* Sterling falls to 6-week low of 83.80 pence
* UK clearer reported to be a large sterling seller vs euro
* Weak UK data expected to keep sterling pressured (Releads, adds quote, detail)
By Neal Armstrong
LONDON, Sept 6 (Reuters) - Sterling fell to a 6-week low versus the euro on Monday, hit by reports of heavy selling by a UK clearing bank and concerns over Britain's fragile economic recovery.
"The talk is of a large UK clearer having an axe to grind on EUR/GBP and it's about a billion euros," said a trader at a European bank in London.
Traders said there was speculation the order was related to the UK's contribution to the European Union's agricultural budget.
At 0925 GMT, the euro was trading with gains of around 0.3 percent versus sterling at 83.70 pence after rallying to 83.80, its highest level since July 29, bringing it within touching distance of resistance at 83.84, its 100-day moving average.
"Sterling is feeling the heat from weaker UK data last week and that keeps a UK slowdown in focus.
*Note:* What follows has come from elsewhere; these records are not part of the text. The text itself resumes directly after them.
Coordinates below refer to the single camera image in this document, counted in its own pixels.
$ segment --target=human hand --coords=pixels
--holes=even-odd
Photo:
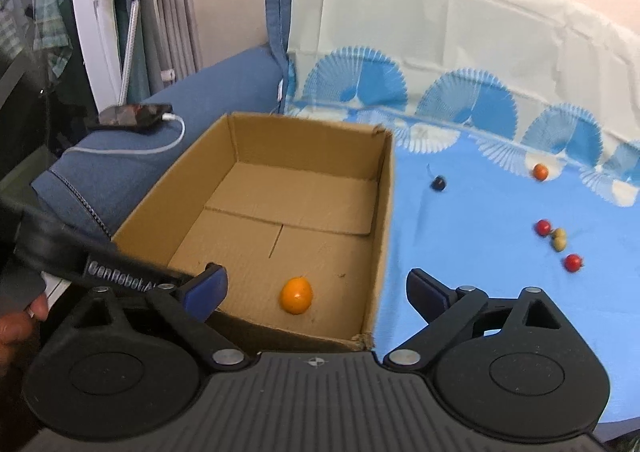
[[[47,297],[40,295],[31,303],[30,309],[35,319],[46,320],[49,314]],[[26,311],[0,317],[0,378],[9,369],[19,344],[31,336],[33,327],[34,321]]]

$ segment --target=smartphone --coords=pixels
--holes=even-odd
[[[97,121],[88,123],[89,130],[147,130],[162,121],[162,114],[171,112],[168,103],[135,103],[115,105],[98,114]]]

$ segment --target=metal screw head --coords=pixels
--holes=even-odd
[[[420,361],[420,355],[411,349],[396,349],[389,354],[389,359],[396,366],[414,366]]]
[[[244,360],[244,353],[238,349],[220,349],[212,358],[221,366],[236,366]]]

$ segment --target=white cable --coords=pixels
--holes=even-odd
[[[173,147],[177,146],[182,138],[184,137],[184,131],[186,130],[184,126],[184,120],[175,114],[164,113],[162,114],[163,121],[179,121],[182,126],[182,132],[178,136],[178,139],[169,143],[169,145],[164,145],[158,148],[150,148],[146,150],[127,150],[127,149],[115,149],[115,150],[99,150],[95,148],[84,148],[84,147],[71,147],[66,149],[66,152],[86,152],[87,154],[108,154],[108,155],[136,155],[136,156],[147,156],[151,154],[160,154],[162,152],[166,152],[167,150],[171,150]]]

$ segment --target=red cherry tomato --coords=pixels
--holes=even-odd
[[[536,233],[540,237],[546,237],[551,233],[551,223],[546,219],[541,219],[536,223]]]
[[[564,259],[564,268],[570,272],[575,273],[582,267],[582,257],[580,255],[576,255],[572,253],[571,255],[567,255]]]

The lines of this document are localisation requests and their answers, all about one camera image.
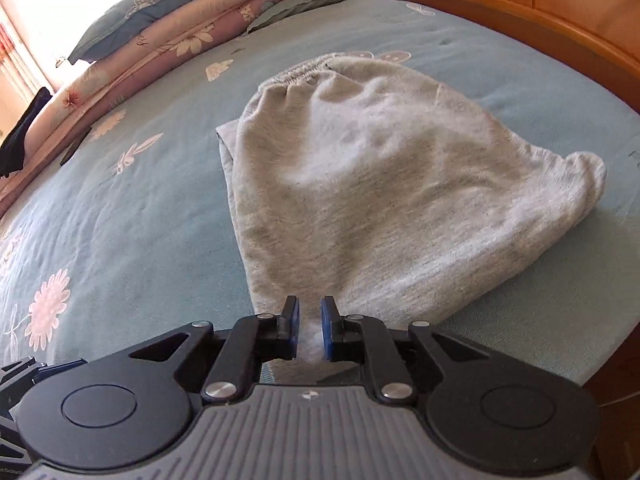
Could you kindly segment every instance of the wooden bed frame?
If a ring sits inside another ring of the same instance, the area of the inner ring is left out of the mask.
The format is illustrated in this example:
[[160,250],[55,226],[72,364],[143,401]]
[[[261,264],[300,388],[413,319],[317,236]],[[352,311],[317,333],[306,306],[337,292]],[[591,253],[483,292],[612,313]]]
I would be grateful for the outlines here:
[[[599,33],[597,27],[537,9],[534,0],[529,0],[530,4],[510,0],[407,1],[455,14],[525,43],[601,84],[640,113],[640,55],[635,55],[640,53],[640,0],[625,0],[632,12],[637,11],[638,21],[635,30],[618,35],[617,42]],[[630,429],[640,424],[640,418],[625,421],[631,413],[640,413],[640,325],[585,387],[599,405],[607,406],[602,409],[603,429],[591,472],[607,480],[626,478],[623,474],[632,471],[621,464],[640,460],[640,438]],[[627,397],[632,398],[619,404]],[[617,411],[610,409],[614,404]],[[612,422],[609,414],[613,412],[618,419]],[[622,434],[621,424],[628,426]]]

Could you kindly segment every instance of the striped curtain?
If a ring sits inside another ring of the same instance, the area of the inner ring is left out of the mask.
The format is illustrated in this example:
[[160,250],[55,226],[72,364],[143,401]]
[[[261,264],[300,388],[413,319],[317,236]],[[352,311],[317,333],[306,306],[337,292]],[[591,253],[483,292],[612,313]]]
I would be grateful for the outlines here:
[[16,93],[27,104],[31,102],[39,88],[50,86],[1,6],[0,73],[6,77]]

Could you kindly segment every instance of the green pillow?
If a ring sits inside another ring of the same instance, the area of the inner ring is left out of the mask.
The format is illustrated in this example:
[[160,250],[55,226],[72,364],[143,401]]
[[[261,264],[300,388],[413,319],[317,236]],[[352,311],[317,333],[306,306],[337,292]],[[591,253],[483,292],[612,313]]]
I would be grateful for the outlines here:
[[265,10],[246,30],[246,33],[253,32],[259,28],[279,22],[288,16],[305,12],[306,10],[317,9],[331,4],[337,4],[343,0],[282,0],[273,7]]

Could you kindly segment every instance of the pink blanket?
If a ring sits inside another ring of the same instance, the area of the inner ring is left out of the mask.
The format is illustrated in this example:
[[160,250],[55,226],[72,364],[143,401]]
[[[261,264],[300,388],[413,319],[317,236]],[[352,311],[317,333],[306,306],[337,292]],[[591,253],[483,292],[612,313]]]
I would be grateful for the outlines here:
[[[33,179],[88,126],[177,66],[214,46],[239,36],[264,10],[279,1],[282,0],[248,0],[222,15],[214,14],[204,19],[195,27],[192,25],[193,20],[182,22],[187,23],[188,27],[182,28],[181,33],[173,39],[162,40],[153,49],[149,49],[150,44],[140,45],[137,50],[143,50],[146,56],[135,59],[136,56],[132,56],[131,53],[136,49],[133,49],[130,42],[111,56],[91,65],[70,86],[59,91],[52,100],[57,100],[58,104],[69,104],[67,107],[70,108],[69,114],[58,121],[55,120],[57,119],[55,113],[52,114],[51,110],[44,108],[36,118],[36,120],[40,119],[39,124],[34,121],[36,132],[45,137],[44,141],[37,148],[32,148],[31,153],[25,155],[25,164],[21,171],[12,173],[9,178],[0,179],[0,217]],[[185,7],[187,6],[181,7],[172,14],[181,12]],[[148,32],[160,22],[162,20],[143,31],[139,38],[147,38]],[[129,66],[113,63],[113,58],[127,62]],[[94,69],[100,63],[103,67],[112,67],[112,70],[108,72],[100,67],[98,67],[100,70]],[[55,126],[52,126],[52,120],[57,123]]]

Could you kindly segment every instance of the blue pillow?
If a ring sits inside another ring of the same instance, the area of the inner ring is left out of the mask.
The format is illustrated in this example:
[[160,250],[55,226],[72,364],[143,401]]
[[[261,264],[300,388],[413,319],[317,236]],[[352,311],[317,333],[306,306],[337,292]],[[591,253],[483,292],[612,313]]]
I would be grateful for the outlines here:
[[246,33],[253,32],[259,28],[279,22],[288,16],[305,12],[306,10],[317,9],[331,4],[337,4],[343,0],[282,0],[273,7],[265,10],[255,19],[246,30]]
[[86,30],[67,57],[92,62],[108,56],[163,16],[191,0],[121,0]]

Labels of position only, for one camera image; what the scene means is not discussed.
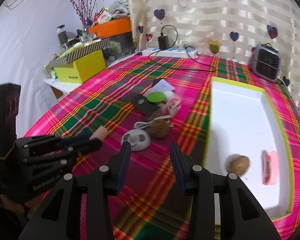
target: walnut
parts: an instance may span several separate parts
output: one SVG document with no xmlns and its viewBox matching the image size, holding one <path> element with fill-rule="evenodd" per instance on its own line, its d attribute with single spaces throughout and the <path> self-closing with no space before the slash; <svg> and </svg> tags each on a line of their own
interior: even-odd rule
<svg viewBox="0 0 300 240">
<path fill-rule="evenodd" d="M 227 167 L 227 172 L 234 172 L 239 177 L 243 176 L 250 166 L 250 160 L 247 156 L 240 155 L 232 159 Z"/>
<path fill-rule="evenodd" d="M 163 119 L 154 120 L 150 126 L 150 135 L 154 138 L 163 139 L 169 133 L 169 124 Z"/>
</svg>

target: orange basket
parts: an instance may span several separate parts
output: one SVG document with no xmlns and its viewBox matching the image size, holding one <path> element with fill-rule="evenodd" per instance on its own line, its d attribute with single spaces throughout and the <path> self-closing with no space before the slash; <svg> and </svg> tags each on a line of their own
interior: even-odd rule
<svg viewBox="0 0 300 240">
<path fill-rule="evenodd" d="M 131 32 L 129 18 L 112 20 L 107 23 L 98 24 L 89 28 L 89 33 L 95 33 L 99 39 L 108 38 L 114 35 Z"/>
</svg>

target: mini fan
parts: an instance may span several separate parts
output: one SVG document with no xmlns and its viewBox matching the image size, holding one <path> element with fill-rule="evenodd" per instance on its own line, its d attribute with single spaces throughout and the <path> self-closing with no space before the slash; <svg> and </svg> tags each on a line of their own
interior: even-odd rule
<svg viewBox="0 0 300 240">
<path fill-rule="evenodd" d="M 267 44 L 258 44 L 253 56 L 253 72 L 271 82 L 275 83 L 281 69 L 281 56 L 279 52 Z"/>
</svg>

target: yellow box
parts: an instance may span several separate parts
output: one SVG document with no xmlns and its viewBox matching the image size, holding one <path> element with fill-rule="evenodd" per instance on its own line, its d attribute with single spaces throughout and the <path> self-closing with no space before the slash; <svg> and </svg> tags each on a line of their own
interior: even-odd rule
<svg viewBox="0 0 300 240">
<path fill-rule="evenodd" d="M 55 66 L 61 82 L 84 83 L 94 75 L 106 69 L 102 50 L 99 49 L 81 57 L 68 65 Z"/>
</svg>

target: white tray
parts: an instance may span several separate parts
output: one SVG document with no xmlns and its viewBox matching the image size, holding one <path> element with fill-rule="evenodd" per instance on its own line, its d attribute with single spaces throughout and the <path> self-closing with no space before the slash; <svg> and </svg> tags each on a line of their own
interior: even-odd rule
<svg viewBox="0 0 300 240">
<path fill-rule="evenodd" d="M 282 122 L 266 91 L 248 84 L 213 77 L 210 123 L 203 165 L 211 173 L 226 175 L 234 155 L 250 158 L 241 177 L 268 216 L 274 220 L 291 213 L 294 177 L 291 151 Z M 262 184 L 262 152 L 276 151 L 279 178 Z M 220 224 L 219 195 L 215 194 L 215 223 Z"/>
</svg>
It's been lagging the euro," said Paul Robson, currency strategist at RBS.
The euro/sterling buy order took its toll across the board, as the pound reversed earlier gains to trade down 0.3 percent against the dollar at $1.5400.
Sterling had initially rallied to $1.5490 as riskier assets were boosted in the wake of a U.S. employment report on Friday that was less dire than expected.
Technical analysts said next key support was at $1.5322, the 38.2 percent retracement of the May to August rally.
SOFT UK DATA
A string of soft data releases last week reignited concerns over the fragility of Britain's economic recovery, prompting expectations of pressure on sterling against most of its major crosses.
"Taking a look at sterling versus the Aussie dollar, the rand, the Swedish and Norwegian crowns, there is little to suggest other than a sell sterling rally mentality. I think it's on borrowed time at these levels." said a London-based spot trader.
Data on Friday showed British service sector activity grew at its slowest pace since April 2009, with a marked fall in hiring as employers worried about an economic slowdown and public spending cuts.
"Softer activity data, including last week's weaker-than-expected PMIs, have again raised fears of a double-dip recession and strengthened the case for additional policy support." said Barclays analysts in a note to clients.
This week's data calendar is light until Wednesday, when UK industrial production data for July is due, expected to show an increase of 0.3 percent in July.